» TASK BRIEF
Give back the line below containing "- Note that" and every later line, exactly.

» SUPPLIED DATA
* * *
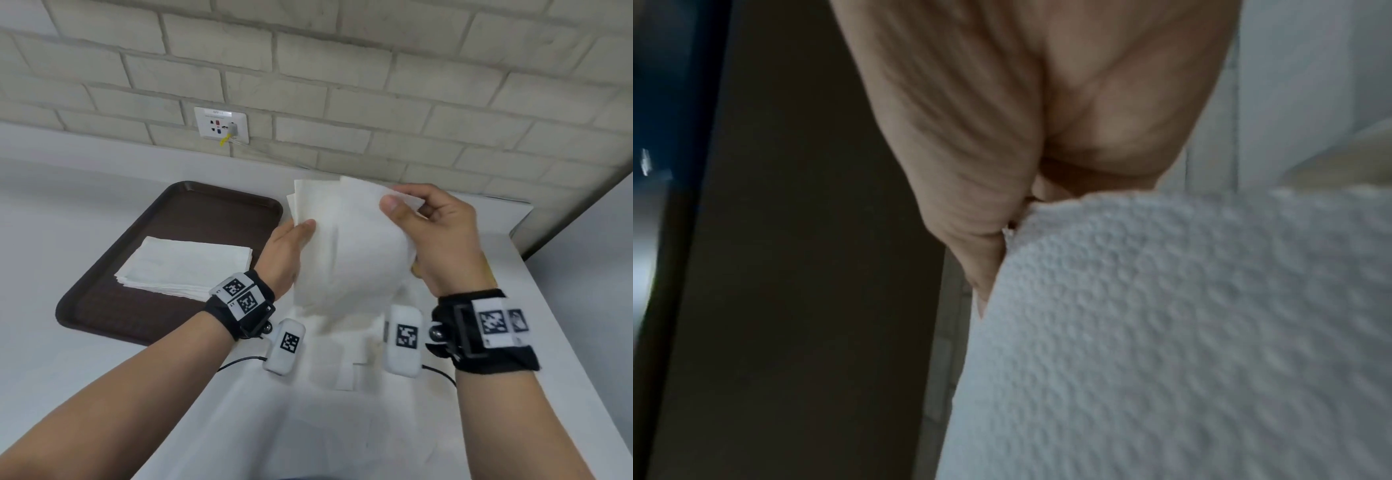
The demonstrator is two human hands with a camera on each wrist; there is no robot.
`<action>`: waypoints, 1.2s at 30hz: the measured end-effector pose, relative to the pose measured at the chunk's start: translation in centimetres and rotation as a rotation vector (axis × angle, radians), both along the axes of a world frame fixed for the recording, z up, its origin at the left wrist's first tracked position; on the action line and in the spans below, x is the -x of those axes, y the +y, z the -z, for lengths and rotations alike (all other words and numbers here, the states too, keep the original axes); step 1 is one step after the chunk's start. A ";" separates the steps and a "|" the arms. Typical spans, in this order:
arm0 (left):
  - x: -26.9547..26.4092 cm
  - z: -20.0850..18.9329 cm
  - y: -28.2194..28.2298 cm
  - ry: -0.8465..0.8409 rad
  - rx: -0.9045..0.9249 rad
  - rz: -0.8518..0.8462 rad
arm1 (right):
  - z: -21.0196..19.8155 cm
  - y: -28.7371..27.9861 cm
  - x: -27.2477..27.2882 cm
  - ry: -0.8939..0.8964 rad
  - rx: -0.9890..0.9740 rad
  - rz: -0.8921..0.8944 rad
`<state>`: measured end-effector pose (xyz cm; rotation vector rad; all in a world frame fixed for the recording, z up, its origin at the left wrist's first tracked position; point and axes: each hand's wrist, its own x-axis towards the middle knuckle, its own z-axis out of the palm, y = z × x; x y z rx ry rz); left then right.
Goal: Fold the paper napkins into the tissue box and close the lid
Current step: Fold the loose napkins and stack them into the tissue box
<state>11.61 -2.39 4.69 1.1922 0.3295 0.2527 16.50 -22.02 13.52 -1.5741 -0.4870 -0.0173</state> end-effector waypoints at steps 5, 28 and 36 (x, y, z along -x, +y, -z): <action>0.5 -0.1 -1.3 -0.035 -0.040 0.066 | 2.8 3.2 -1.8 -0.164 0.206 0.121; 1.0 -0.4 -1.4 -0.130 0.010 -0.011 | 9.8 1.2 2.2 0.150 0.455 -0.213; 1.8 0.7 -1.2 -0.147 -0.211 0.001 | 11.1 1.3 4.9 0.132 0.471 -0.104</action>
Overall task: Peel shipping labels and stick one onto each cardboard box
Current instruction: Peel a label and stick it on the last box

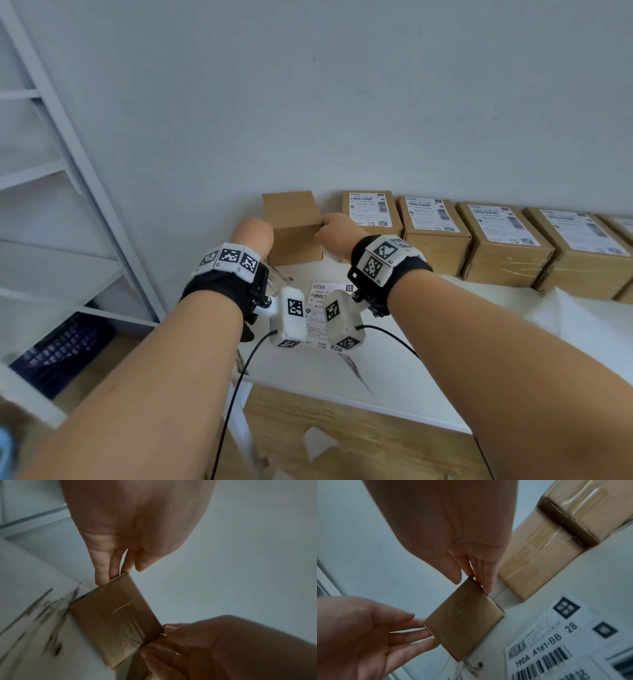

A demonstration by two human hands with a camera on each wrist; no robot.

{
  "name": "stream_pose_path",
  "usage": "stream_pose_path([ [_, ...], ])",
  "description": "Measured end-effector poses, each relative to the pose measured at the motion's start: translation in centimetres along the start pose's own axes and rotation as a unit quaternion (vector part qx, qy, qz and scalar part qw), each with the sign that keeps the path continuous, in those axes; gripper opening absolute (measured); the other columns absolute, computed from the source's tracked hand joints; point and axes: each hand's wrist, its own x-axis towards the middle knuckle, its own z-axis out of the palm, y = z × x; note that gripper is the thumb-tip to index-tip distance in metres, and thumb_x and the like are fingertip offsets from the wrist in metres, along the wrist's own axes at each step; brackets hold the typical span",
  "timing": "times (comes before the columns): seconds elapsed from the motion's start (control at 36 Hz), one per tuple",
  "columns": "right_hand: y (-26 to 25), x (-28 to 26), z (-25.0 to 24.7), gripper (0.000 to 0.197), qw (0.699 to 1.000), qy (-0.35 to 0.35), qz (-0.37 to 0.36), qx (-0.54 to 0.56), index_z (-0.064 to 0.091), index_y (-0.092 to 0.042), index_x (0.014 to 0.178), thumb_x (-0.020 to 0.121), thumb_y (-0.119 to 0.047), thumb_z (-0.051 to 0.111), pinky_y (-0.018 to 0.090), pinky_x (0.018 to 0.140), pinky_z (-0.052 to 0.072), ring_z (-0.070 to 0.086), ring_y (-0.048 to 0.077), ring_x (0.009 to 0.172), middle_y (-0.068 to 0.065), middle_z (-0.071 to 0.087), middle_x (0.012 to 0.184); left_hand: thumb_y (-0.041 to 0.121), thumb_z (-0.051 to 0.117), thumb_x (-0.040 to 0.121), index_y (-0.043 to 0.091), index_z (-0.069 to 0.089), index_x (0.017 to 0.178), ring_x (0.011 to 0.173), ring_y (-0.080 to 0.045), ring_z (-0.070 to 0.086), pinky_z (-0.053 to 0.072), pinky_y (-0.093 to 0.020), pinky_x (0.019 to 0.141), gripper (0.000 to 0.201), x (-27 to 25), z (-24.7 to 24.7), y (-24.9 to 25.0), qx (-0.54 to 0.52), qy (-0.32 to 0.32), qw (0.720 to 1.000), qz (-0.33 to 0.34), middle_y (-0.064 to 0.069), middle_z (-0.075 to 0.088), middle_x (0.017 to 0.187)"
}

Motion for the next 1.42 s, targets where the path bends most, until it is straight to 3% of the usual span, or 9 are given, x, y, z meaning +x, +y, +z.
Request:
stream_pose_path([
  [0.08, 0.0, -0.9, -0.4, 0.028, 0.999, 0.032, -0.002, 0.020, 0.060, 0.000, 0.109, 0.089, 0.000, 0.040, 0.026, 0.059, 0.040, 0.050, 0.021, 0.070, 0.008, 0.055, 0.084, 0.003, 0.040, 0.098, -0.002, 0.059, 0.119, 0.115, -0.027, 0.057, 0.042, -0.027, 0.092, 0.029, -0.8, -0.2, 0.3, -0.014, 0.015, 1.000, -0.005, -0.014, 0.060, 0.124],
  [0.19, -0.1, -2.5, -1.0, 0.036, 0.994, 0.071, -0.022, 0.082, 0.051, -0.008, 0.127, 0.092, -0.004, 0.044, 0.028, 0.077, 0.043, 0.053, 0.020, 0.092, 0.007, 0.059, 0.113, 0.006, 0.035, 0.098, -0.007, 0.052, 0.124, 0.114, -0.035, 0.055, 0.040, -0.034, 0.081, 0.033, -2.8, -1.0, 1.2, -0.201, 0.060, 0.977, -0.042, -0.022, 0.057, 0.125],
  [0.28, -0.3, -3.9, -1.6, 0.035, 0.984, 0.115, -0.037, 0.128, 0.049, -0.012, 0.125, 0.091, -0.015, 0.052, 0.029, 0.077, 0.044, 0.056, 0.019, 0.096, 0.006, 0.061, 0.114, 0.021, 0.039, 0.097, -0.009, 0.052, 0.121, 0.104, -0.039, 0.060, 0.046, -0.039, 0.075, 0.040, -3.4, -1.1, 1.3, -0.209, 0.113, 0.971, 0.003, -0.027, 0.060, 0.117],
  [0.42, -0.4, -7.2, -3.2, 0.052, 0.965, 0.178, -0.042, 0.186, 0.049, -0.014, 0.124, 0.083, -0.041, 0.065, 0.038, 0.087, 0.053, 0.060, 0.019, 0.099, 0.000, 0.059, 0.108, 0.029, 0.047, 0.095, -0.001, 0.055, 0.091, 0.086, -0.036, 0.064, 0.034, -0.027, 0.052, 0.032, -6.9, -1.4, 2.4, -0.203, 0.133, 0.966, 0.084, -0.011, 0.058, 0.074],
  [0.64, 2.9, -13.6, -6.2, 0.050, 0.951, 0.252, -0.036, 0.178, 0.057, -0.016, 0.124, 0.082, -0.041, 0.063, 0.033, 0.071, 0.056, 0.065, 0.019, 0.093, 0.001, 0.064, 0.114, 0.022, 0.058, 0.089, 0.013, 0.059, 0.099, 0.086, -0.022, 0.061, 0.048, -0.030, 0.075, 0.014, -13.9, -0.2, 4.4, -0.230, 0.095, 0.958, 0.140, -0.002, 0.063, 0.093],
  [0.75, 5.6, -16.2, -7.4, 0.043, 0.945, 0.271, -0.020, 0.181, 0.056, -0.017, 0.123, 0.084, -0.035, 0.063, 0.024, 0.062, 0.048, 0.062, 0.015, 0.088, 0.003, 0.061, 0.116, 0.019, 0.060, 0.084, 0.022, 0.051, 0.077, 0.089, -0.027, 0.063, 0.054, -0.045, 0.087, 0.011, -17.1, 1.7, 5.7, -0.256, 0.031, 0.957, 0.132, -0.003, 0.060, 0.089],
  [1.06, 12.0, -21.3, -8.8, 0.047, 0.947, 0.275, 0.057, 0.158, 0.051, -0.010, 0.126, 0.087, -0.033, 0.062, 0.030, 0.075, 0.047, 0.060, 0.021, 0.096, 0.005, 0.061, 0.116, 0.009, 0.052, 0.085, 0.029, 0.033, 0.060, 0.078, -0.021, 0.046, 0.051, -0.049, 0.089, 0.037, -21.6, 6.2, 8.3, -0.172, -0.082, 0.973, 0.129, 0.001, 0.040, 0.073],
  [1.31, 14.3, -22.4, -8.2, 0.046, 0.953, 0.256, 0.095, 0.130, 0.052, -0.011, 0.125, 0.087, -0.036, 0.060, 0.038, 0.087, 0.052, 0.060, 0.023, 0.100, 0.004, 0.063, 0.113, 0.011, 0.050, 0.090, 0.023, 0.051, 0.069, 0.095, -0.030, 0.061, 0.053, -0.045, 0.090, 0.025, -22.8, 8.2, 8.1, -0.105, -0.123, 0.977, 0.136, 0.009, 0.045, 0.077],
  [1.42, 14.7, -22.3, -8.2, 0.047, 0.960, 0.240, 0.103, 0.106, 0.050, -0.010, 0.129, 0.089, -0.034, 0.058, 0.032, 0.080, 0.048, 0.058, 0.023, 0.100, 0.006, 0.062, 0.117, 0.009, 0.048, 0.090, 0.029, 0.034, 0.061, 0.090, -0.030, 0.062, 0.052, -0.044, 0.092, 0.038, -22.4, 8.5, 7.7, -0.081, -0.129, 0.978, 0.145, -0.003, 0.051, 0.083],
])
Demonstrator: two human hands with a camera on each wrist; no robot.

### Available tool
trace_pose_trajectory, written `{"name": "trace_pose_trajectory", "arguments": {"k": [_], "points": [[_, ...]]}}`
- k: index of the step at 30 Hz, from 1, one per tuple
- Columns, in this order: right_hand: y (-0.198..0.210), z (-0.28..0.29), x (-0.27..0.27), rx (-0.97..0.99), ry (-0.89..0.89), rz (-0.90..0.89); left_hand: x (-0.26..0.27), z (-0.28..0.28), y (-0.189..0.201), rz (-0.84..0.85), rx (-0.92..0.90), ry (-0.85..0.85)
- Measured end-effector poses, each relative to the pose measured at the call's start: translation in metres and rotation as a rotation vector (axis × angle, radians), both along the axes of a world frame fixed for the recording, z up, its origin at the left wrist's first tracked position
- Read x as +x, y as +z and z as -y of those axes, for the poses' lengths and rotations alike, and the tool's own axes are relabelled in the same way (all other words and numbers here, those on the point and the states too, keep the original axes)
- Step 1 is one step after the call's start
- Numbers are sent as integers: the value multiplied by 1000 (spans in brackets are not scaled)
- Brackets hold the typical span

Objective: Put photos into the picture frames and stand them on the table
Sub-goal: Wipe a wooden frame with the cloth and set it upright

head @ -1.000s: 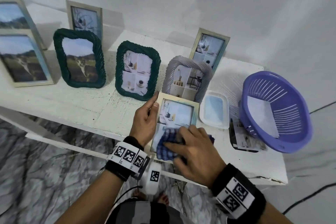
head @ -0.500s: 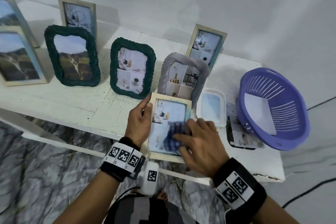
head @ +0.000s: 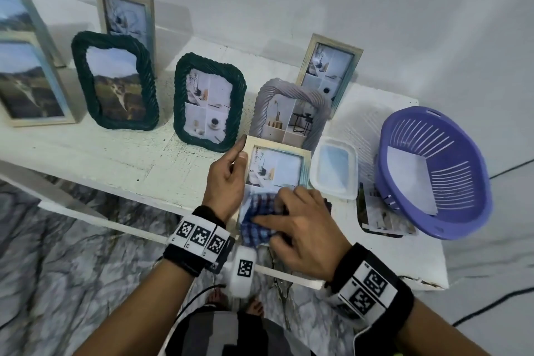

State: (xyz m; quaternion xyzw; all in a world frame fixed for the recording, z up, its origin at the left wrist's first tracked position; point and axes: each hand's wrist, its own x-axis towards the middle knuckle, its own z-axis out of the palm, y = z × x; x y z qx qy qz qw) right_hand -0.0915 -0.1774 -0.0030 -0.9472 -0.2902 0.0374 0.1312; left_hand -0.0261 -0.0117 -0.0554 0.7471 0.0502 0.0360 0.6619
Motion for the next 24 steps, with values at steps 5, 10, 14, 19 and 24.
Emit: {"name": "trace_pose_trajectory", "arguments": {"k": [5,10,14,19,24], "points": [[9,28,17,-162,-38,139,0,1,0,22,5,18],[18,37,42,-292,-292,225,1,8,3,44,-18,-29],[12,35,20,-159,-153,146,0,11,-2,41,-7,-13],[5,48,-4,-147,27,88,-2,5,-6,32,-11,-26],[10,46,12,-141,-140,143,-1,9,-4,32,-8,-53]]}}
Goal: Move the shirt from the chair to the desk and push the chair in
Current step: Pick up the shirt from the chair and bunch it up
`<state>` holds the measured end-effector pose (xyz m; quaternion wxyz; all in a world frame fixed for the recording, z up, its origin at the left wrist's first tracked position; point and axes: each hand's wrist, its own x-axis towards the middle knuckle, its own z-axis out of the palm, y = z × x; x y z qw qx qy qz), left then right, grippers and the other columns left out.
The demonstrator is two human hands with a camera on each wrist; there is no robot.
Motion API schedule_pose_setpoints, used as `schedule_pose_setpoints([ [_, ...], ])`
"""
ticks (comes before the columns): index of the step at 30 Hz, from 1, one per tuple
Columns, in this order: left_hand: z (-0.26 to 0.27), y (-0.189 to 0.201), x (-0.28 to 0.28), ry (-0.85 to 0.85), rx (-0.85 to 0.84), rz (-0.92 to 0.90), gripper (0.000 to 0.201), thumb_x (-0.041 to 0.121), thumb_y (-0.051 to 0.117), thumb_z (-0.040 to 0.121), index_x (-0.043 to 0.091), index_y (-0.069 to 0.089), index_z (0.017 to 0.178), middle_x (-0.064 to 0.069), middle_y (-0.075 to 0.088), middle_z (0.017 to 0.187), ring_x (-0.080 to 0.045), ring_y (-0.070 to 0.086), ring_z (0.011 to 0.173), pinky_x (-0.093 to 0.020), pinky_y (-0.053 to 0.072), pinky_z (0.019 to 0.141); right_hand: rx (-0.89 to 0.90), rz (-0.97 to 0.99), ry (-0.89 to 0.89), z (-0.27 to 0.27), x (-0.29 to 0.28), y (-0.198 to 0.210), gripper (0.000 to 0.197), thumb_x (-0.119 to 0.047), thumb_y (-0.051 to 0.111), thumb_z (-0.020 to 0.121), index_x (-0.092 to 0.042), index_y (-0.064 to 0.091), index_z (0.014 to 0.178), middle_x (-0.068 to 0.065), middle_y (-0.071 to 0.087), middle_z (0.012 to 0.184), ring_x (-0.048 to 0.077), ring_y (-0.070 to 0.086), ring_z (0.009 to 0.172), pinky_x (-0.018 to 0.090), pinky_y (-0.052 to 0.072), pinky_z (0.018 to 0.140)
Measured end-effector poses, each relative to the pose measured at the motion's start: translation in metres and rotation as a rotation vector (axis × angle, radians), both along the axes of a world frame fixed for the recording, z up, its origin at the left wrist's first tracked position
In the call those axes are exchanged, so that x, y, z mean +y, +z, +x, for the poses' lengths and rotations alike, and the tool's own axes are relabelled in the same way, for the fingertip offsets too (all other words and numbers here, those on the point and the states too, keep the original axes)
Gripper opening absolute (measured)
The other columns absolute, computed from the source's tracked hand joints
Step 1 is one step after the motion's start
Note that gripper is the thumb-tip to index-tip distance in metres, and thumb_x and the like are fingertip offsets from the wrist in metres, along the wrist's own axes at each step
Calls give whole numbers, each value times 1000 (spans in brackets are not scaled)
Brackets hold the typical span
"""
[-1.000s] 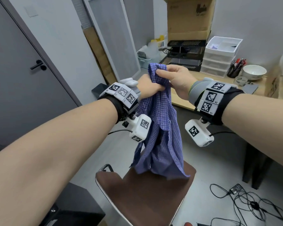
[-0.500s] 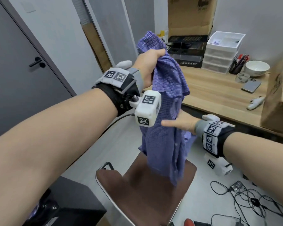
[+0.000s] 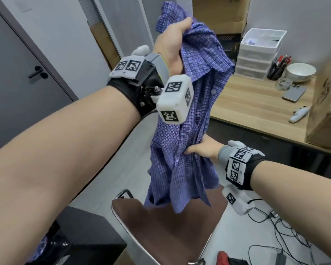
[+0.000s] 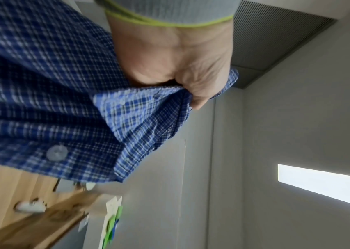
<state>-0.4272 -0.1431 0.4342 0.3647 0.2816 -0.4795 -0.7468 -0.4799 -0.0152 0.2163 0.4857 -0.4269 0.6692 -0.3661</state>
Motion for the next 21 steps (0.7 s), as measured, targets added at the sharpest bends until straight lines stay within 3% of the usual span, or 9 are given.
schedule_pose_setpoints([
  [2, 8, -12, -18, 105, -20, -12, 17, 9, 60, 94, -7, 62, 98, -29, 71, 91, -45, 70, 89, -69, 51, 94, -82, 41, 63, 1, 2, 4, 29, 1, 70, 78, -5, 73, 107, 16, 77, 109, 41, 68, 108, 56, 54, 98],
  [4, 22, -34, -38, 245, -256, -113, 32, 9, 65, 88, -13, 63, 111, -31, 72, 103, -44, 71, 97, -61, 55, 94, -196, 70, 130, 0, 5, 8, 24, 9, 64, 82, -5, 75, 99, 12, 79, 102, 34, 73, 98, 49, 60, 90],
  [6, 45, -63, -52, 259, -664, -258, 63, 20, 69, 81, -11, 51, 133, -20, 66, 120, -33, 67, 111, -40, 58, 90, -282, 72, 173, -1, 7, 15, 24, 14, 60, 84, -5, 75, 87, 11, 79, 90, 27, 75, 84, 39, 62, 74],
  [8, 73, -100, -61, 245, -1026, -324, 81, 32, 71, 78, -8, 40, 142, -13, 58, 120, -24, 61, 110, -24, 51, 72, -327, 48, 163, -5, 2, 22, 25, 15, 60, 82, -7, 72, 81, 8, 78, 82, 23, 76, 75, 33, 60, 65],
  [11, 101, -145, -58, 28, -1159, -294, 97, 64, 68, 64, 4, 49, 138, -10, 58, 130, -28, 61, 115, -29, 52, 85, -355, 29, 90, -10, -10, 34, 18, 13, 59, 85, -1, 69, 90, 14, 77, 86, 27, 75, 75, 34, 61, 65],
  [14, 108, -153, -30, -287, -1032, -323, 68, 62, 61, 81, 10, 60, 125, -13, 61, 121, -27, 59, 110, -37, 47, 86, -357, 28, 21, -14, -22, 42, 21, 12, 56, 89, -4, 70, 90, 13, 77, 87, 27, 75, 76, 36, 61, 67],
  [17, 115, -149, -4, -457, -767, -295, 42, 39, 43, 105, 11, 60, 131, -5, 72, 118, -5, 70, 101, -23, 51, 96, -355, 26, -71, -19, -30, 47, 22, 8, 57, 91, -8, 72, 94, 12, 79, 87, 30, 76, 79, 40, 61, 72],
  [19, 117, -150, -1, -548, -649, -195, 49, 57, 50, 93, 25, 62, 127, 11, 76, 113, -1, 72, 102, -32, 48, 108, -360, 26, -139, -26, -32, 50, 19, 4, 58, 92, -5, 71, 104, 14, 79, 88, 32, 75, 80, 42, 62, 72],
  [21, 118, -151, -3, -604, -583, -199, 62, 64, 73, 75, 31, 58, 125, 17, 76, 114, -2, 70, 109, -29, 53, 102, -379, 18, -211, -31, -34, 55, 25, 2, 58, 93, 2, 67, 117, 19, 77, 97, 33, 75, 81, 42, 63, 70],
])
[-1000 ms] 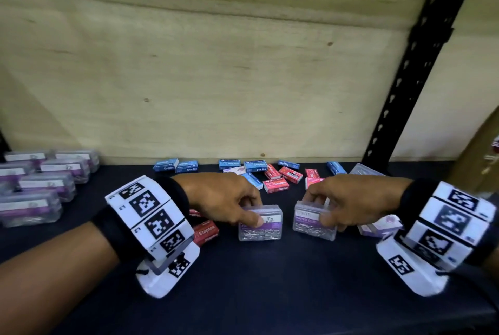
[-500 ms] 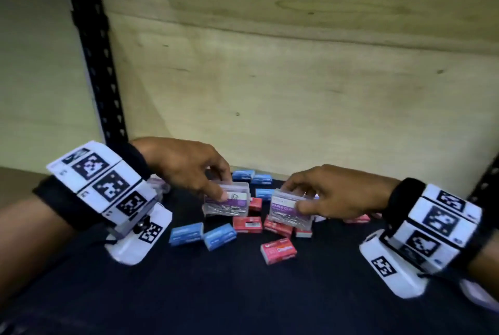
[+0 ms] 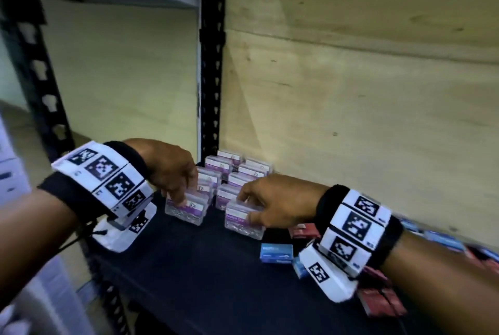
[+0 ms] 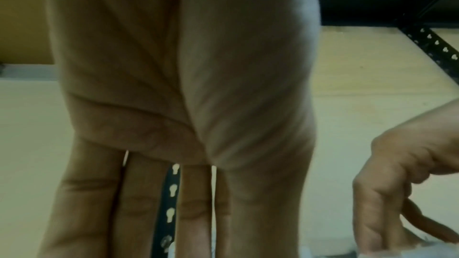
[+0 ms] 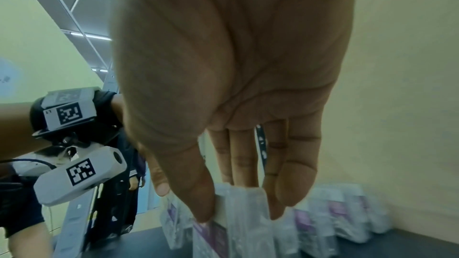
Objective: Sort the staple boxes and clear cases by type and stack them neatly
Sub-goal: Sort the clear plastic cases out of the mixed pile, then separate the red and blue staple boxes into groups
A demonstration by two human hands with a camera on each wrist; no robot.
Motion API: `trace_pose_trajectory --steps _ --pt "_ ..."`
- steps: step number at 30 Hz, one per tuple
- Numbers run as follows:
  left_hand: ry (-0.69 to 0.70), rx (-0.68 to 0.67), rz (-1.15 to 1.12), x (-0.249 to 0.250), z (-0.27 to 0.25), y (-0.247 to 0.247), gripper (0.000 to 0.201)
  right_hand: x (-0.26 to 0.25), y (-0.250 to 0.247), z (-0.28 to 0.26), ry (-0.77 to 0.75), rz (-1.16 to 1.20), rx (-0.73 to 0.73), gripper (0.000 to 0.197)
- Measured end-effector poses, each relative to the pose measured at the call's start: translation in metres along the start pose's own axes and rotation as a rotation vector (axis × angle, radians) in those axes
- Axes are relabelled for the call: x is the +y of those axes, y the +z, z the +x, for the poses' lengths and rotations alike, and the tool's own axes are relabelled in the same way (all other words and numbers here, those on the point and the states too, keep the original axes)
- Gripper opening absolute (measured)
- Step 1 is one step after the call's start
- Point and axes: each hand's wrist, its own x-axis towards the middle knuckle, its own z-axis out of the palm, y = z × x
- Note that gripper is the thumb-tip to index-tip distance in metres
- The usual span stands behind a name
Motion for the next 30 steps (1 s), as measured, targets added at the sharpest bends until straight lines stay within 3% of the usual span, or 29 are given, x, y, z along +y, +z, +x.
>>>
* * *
» OUTPUT FOR THIS TASK
- Note that gripper is the thumb-tip to index-tip distance in metres
- The usual span stands behind a name
Motion for the next 30 steps (1 s), as measured, targets added at the sharpest bends until straight lines stay within 3% of the usual span, or 29 are given, x, y, z along +y, +z, +x.
>>>

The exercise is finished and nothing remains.